What you need to do: Where does the word "base" occur in the material? Copy each line that has it.

Records supplied:
#####

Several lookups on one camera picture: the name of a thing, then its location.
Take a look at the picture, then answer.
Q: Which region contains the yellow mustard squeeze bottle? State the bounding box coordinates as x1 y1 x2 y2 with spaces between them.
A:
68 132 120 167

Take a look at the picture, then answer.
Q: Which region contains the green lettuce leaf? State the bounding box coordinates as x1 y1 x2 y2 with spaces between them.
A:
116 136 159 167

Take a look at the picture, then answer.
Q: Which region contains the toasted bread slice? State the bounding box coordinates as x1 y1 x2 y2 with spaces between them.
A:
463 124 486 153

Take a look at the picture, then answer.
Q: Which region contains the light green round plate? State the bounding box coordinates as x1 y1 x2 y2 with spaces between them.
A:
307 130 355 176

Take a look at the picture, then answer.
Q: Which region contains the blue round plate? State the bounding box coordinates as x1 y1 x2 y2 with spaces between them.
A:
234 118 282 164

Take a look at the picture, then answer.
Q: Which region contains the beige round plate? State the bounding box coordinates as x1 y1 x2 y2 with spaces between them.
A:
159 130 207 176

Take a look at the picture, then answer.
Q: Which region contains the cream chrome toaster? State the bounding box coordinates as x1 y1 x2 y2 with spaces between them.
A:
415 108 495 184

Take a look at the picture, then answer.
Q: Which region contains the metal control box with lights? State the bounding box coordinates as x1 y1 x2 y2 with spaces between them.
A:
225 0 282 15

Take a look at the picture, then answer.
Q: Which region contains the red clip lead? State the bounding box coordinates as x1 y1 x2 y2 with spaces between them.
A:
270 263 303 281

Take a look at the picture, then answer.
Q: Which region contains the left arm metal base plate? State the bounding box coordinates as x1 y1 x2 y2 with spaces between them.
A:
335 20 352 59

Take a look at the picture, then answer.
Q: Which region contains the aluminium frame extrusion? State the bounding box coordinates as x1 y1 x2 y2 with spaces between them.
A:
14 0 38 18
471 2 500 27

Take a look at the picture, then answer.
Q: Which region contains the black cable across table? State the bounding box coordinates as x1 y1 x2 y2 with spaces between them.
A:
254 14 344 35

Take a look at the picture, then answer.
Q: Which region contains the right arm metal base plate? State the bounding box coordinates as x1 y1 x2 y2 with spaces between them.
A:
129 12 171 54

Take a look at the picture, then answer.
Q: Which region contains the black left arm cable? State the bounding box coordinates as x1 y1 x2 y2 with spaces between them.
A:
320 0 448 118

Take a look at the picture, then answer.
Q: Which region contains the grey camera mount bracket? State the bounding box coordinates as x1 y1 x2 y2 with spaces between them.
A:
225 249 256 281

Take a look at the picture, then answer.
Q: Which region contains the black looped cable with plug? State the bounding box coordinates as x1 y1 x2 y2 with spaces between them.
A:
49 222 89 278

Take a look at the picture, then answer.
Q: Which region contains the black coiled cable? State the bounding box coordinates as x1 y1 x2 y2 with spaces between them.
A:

#####

Result of the exercise:
Q: Which region contains the left arm metal base plate? State the bounding box coordinates as x1 y1 x2 y2 with spaces between them.
Q: Which region contains the right arm metal base plate? State the bounding box coordinates as x1 y1 x2 y2 with spaces between them.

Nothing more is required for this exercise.